Fr. John Ubel, pastor of the Church of St. Agnes, wears the traditional biretta hat and vestments as he sits between altar servers during one of the Catholic parish’s Latin Masses in St. Paul, Minn., June 28, 2026.
With incense wafting to an elevated pulpit and 13 altar boys looking on, the priest at the Church of St. Agnes preached about merging old Catholic customs with fidelity to the Vatican this week — as Pope Leo XIV tackled a major challenge from a traditionalist breakaway group.
“Our Catholic faith is a living tradition, and there is a difference between being rooted and being stuck,” Fr. John Ubel said in homilies June 28 at English-language and Latin Masses.
Since the Second Vatican Council modernized the liturgy more than 60 years ago, celebrating Mass in the traditional Latin Rite that preceded those reforms has become a lightning rod of the theological, cultural and increasingly partisan divides among Catholics.
While the Latin Rite was not the cause of the rift, the acrimony and the lingering suspicion that all those who like it are ultraconservative rebels is an open wound at St. Agnes, which isn’t affiliated with SSPX and has the church’s permission to celebrate Mass in Latin.

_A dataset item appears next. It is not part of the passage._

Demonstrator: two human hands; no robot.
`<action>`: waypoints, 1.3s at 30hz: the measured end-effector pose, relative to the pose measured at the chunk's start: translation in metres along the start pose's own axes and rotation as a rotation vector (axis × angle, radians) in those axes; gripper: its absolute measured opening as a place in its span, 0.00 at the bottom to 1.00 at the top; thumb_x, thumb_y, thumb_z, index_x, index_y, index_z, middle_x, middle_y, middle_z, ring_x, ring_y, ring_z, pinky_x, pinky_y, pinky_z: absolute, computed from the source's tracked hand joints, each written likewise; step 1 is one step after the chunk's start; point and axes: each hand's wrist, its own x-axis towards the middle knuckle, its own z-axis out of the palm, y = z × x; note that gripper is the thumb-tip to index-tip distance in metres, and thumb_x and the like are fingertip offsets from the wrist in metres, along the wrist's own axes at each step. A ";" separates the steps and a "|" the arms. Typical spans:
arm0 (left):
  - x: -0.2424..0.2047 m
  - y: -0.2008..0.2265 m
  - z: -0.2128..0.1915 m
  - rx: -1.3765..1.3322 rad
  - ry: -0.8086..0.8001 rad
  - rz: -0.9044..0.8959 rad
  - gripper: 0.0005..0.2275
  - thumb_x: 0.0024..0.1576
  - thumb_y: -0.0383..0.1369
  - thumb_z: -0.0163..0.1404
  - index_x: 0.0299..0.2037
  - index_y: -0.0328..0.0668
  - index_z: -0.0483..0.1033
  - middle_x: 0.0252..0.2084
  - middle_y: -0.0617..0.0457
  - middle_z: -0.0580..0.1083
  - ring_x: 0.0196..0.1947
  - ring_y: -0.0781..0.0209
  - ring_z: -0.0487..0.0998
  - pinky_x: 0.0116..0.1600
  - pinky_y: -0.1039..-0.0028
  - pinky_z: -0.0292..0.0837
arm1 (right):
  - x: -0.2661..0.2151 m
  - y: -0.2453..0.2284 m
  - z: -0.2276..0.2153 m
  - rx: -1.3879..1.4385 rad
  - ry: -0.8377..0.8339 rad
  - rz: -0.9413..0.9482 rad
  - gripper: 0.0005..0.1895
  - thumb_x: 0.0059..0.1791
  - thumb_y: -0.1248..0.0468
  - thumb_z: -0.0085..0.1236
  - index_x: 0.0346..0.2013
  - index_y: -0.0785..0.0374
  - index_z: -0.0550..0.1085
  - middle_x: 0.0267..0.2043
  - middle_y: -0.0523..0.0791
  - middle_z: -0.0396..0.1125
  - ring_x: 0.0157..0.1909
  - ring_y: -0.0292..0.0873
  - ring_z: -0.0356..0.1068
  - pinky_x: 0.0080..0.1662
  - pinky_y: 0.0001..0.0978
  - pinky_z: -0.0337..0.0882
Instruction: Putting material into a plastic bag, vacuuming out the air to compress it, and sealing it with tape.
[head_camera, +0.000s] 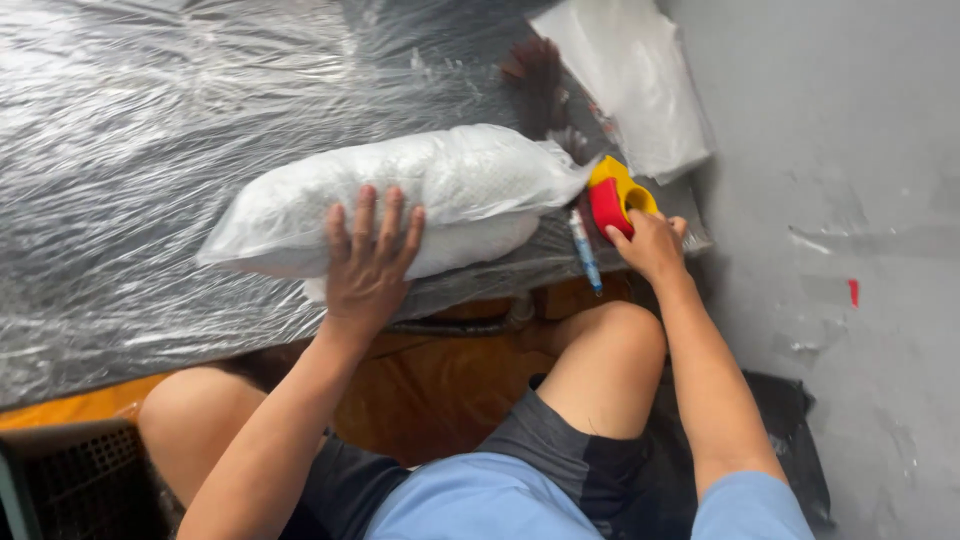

“For all who are attached to Tradition, I pray that they seek to maintain full ecclesial communion with our Holy Father, Pope Leo XIV,” Ubel said July 2.
St. Agnes, a historic church founded for German-speaking immigrants in what’s now a diverse, central neighbourhood in Minnesota’s capital, offers one traditional Latin Mass per weekend, with the archbishop’s permission. It also has a modern version of the Mass in Latin and four in English.
Worshippers at the Church of St. Agnes receive Communion on the tongue and while kneeling at the altar rails, in the traditional custom, during one of the Catholic parish’s Latin Masses in St. Paul, Minn., June 28, 2026.
“I believe that St. Agnes is an example where the different forms of Latin Mass, and English, peacefully coexist, and, in many ways, I think it’s a model for how the church can respect various liturgical traditions and do so in full charity,” Ubel said in last Sunday’s homilies.
The archbishop of St. Paul and Minneapolis, Bernard Hebda, expressed hope that local Catholics who had been attending SSPX chapels would now turn to approved services.
“We are blessed that the same traditional Eucharistic liturgy beloved by those who have worshiped with the SSPX in the past continues to be celebrated in six locations throughout the Archdiocese,” Hebda said in a statement. “I am confident that those who prefer the Traditional Latin Mass could find a home here.”
In addition to being celebrated in Latin, the old rite Mass diverges from standard services in other ways: The prayers are different and longer, the priest celebrates at the altar with his back to the congregation, and Communion is given out only on the recipient’s tongue, instead of in the hand, while the person kneels at the altar rail. The priests also wear shorter “Roman-style” vestments and a black biretta hat. Very few U.S. Catholics regularly attend Sunday Mass in the “extraordinary form” that predates the Vatican II reforms of the 1960s, according to Stephen Cranney, a lecturer at Catholic University of America in Washington, and co-author of an upcoming book on the Latin Mass in the United States.